Epidemiological data indicates vegetables are important to good health. However, antioxidant content may not be the most important health factor for vegetables. Some breakfast cereals have remarkably high antioxidant content, and even the most refined products from rice and corn are higher than essentially all vegetables and a majority of fruits. Whole grain products are generally recognized as healthful foods and important to a balanced diet. Antioxidant content provides additional insight into how grain-based products may deliver health benefits for humans. Antioxidant content is but one nutritional attribute of foods, and a well balanced diet should contain a wide variety of foods.

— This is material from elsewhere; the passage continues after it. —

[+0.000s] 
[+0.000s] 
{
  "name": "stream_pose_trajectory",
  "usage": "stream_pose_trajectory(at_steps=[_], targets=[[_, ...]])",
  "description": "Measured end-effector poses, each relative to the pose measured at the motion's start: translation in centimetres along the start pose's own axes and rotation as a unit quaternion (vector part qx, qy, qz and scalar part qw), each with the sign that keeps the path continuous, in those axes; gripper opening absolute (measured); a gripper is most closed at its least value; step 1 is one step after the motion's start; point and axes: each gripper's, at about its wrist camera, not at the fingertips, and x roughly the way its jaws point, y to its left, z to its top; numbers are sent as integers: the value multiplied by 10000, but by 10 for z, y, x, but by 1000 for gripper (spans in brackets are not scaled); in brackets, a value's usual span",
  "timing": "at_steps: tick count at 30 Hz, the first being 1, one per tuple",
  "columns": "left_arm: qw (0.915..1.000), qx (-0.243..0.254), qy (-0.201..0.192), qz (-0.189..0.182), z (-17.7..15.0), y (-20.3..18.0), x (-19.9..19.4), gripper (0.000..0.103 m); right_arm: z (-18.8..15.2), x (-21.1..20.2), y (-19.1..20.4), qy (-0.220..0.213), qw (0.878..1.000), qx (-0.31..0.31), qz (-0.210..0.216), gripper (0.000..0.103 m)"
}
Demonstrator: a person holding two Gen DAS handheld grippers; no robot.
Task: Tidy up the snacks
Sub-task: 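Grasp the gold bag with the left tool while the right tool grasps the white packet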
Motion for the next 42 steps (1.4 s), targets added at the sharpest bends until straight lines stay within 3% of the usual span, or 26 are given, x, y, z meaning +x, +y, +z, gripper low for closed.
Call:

The modified DPPH procedure described in this paper was developed especially for use with cereal products that contain difficult-to-extract antioxidants. Stirring finely ground sample four hours in warm solvent facilitates interaction of DPPH with antioxidant molecules that are not readily soluble. Also, grinding does increase the ability of DPPH to react with antioxidants. An oat cereal was coarsely ground with a high speed Stein mill and then ball milled for 15 seconds and 60 seconds. Antioxidant activity observed was 2280, 2650 and 2810 TE, respectively. The 60 second ball milled sample had over 20% more apparent activity than the Stein milled material.

The reaction of DPPH with antioxidants has been studied and the stoichiometry characterized [32–36]. DPPH has long been recognized as a convenient reagent to quantify antioxidants in complex biological systems and has been widely used for this purpose in recent years [37–41]. The DPPH technique outlined above can be adapted to a variety of situations. It is a convenient screening tool for quickly determining antioxidant content of food products and food ingredients. Information about antioxidant content differences may be of value in helping interpret efficacy results for products tested in biological models for chronic disease. It is unknown if 50% aqueous methanol solvent facilitates reaction of DPPH with lipid soluble antioxidants as they exist in grain. However, pure vitamin E or 70% vitamin E in soy oil was analyzed in 50% aqueous methanol and reacted 1:2, vitamin E: DPPH on a molar basis, as previously reported [33]. The ORAC method is a different technique for sample preparation and analysis, but the results show a similar relationship of activity. Our studies with DPPH concur with the ORAC data that RTE breakfast cereals are an excellent dietary source for antioxidants.

Bioavailability of natural antioxidants in foods has had limited but interesting investigation [27,42–48]. Absorption of vitamin E, vitamin C and carotenoids is well established. Bioavailability of flavonoids has been demonstrated for a few of the many known compounds. Studies with wine and tea show that flavonoids and catechins are absorbed, and there is good evidence for absorption of complex polyphenols in tea. Considerable differences in absorption have been reported. A confounding factor is that enzymatic degradation and addition reactions can change the basic structure being analyzed without eliminating antioxidant activity. Bioavailability has been demonstrated for caffeic and ferulic acids, two of the more common phenolic acids. Other studies considered blood and tissue antioxidant content as a result of diet change. These studies showed that antioxidants in fruits, vegetables, wine and tea are significantly bioavailable.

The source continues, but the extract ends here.